___ DATA SHOWN

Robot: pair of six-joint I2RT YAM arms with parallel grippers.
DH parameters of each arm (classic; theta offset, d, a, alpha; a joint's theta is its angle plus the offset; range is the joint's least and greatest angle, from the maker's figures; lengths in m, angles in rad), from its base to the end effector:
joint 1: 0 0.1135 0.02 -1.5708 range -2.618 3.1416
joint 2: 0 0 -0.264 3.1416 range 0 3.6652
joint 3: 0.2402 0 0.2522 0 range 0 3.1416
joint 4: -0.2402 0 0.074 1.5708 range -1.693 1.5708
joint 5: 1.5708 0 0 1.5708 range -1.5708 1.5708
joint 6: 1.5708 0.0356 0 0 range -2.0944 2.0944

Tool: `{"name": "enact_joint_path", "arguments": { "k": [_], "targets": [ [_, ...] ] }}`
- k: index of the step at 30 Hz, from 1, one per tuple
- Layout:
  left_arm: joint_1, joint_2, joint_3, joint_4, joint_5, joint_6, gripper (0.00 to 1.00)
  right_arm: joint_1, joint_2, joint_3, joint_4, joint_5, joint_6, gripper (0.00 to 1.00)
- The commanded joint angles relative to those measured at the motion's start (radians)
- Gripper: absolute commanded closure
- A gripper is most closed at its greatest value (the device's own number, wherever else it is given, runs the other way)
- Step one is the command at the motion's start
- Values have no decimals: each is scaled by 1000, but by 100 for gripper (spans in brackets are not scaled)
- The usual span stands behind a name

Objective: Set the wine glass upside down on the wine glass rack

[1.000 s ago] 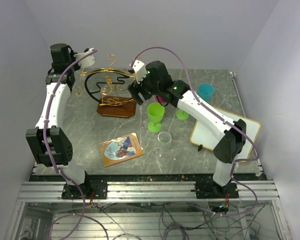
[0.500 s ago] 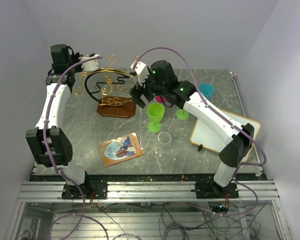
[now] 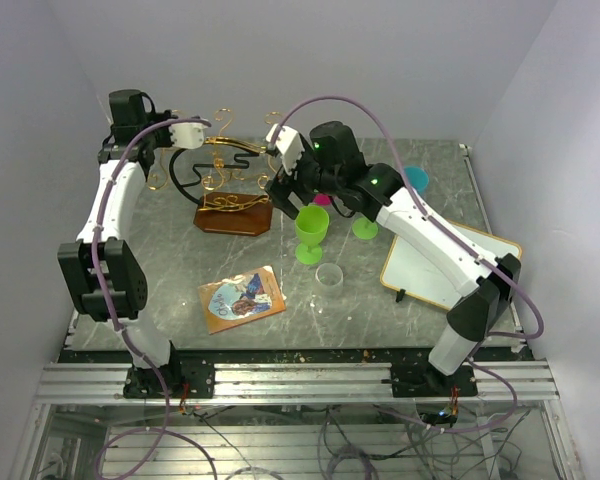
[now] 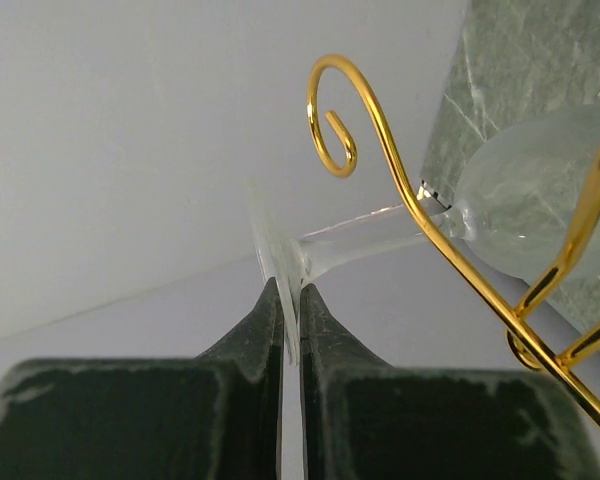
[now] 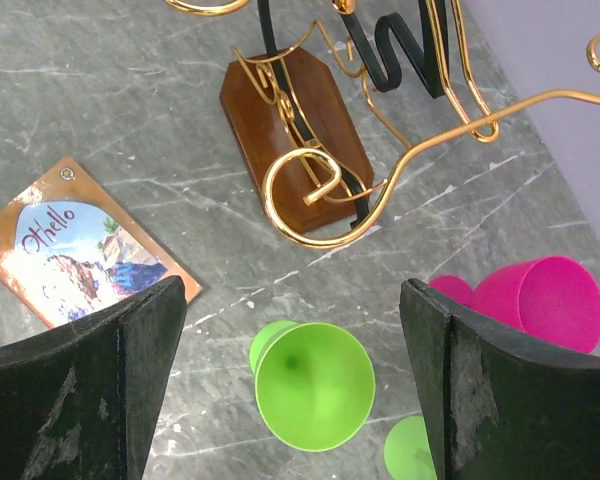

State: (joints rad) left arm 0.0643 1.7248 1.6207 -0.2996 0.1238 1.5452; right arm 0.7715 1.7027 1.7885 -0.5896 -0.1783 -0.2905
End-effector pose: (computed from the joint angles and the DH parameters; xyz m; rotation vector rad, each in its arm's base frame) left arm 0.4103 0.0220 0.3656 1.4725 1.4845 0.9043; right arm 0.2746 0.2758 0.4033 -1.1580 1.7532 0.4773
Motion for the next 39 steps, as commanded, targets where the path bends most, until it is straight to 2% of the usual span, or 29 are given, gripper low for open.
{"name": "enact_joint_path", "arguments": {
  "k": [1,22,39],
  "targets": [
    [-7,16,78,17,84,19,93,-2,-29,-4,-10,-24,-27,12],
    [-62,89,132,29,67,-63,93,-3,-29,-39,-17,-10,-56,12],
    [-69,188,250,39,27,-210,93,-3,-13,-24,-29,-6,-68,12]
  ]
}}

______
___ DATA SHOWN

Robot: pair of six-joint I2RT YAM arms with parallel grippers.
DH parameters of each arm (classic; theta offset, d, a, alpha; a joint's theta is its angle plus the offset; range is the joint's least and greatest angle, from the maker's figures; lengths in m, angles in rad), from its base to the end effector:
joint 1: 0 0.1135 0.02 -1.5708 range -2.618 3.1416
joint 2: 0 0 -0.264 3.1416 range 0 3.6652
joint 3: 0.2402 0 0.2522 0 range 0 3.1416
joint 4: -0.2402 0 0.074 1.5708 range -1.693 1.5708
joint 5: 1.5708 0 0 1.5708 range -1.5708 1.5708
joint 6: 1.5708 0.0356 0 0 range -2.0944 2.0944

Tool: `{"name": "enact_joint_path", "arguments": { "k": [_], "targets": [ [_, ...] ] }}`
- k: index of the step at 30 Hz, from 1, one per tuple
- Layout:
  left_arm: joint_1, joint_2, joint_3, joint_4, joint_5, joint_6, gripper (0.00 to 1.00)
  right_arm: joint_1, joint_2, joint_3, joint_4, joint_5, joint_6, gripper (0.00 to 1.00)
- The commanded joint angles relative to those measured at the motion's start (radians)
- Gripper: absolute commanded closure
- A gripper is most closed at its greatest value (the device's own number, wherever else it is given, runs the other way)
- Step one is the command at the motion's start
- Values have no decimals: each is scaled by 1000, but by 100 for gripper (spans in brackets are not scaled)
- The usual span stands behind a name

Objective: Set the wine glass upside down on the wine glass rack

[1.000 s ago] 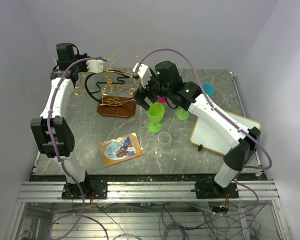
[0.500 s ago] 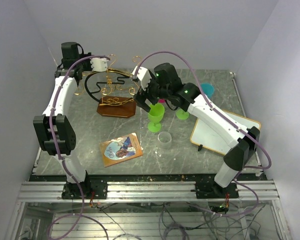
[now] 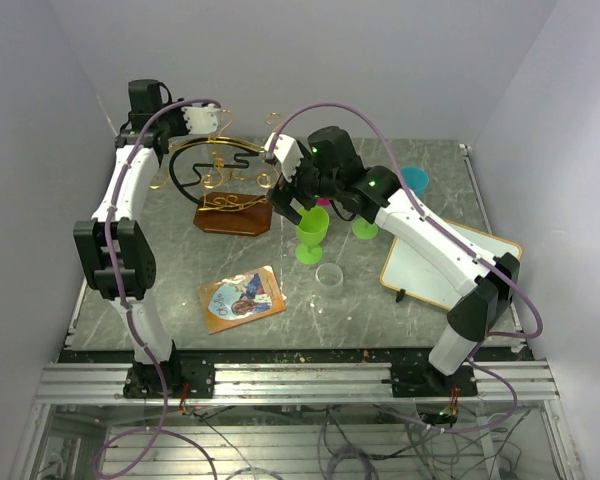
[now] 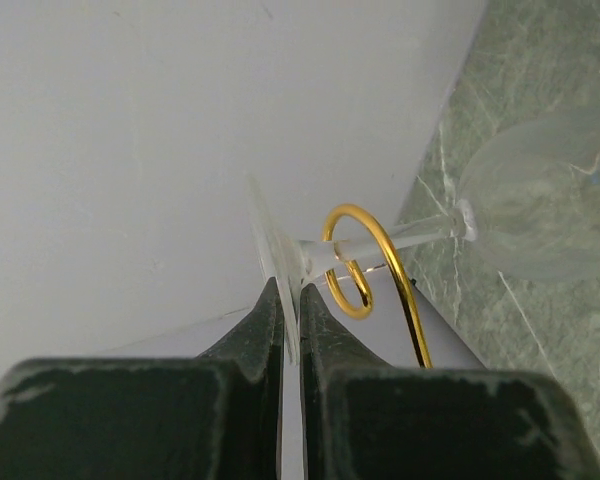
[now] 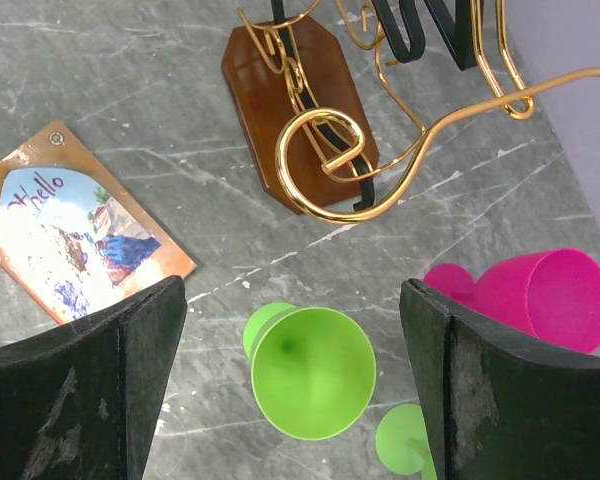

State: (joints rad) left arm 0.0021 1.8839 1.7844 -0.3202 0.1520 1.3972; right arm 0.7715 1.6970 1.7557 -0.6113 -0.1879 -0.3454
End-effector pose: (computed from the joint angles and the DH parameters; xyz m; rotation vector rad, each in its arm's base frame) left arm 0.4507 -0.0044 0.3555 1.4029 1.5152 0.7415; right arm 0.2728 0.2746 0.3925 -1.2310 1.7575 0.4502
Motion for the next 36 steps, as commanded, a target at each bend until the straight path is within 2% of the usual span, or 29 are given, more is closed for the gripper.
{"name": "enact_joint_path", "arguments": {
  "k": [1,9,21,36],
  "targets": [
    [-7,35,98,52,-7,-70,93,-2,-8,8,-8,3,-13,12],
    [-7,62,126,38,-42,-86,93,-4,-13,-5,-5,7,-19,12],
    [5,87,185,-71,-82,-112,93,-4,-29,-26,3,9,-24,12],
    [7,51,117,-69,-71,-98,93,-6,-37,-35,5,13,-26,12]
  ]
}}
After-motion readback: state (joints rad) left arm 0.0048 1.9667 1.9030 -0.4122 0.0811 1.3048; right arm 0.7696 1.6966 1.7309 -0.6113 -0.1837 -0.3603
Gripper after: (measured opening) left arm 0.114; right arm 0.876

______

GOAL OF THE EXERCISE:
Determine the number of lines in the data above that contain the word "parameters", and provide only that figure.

ANSWER FOR THIS EXERCISE:
4